L'equivoco è nato nella serata di ieri, a Marina Serra, quando un cittadino si è rivolto ai carabinieri, pensando che alcuni ragazzi stessero torturando un coetaneo

Foto di archivio

MARINA SERRA (Tricase) – Una segnalazione alle forze dell’ordine e monta la paura a Marina Serra. “C’è un ragazzino legato a un palo”, è partita con queste parole la telefonata di un cittadino che, nella tarda serata di ieri, si è rivolto al numero di pronto intervento. Stando all'indicazione fornita da quel passante scrupoloso, alcuni ragazzi stavano “torturando” un loro coetaneo, nei pressi della rotonda sul lungomare.

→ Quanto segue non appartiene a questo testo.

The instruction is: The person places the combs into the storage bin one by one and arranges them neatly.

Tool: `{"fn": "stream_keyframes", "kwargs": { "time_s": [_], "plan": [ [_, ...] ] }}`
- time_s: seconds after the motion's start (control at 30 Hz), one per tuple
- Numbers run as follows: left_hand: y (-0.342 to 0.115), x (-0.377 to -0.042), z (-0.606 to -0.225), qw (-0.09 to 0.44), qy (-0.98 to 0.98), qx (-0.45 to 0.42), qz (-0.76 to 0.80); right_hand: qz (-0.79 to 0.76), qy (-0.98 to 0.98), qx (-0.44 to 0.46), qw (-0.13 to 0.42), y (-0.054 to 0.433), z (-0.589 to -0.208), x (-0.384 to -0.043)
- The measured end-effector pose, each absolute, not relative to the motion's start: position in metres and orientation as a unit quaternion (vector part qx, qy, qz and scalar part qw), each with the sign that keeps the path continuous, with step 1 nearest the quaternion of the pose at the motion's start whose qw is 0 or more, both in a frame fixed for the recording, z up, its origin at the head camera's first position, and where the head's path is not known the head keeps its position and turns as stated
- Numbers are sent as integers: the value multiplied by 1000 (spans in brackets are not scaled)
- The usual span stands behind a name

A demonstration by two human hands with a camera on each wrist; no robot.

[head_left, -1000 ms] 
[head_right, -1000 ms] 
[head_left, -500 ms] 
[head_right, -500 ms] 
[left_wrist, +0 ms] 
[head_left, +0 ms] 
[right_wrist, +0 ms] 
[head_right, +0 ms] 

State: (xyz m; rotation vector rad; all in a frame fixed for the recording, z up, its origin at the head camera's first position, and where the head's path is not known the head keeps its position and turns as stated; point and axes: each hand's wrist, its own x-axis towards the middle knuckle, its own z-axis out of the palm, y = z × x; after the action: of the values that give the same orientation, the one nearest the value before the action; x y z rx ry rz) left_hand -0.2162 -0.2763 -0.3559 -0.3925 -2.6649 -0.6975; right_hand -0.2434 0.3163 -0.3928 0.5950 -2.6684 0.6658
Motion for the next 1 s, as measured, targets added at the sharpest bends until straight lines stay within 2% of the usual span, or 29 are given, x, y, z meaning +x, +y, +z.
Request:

I carabinieri del Nucleo operativo e radiomobile della compagnia di Tricase non ci hanno pensato su. Alla luce di recenti eventi di bullismo che hanno coinvolto vittime minorenni, i militari hanno raggiunto immediatamente la marina del Capo di Leuca. Ma una volta giunti sul posto, la sorpresa. Si sono ritrovati, effettivamente, davanti a una comitiva di ragazzi, tra i quali uno legato a un palo.

Ma si trattava di uno scherzo, preparato per il “malcapitato” dai suoi amici per il suo compleanno. Nessun segno di violenza, nè alcun turbamento sul viso del ragazzo immobilizzato. Il quale, anzi, rideva come tutti gli altri. La faccenda si è conclusa così, tra l'ilarità generale e, fortunatamente, senza alcun sospetto di bullismo.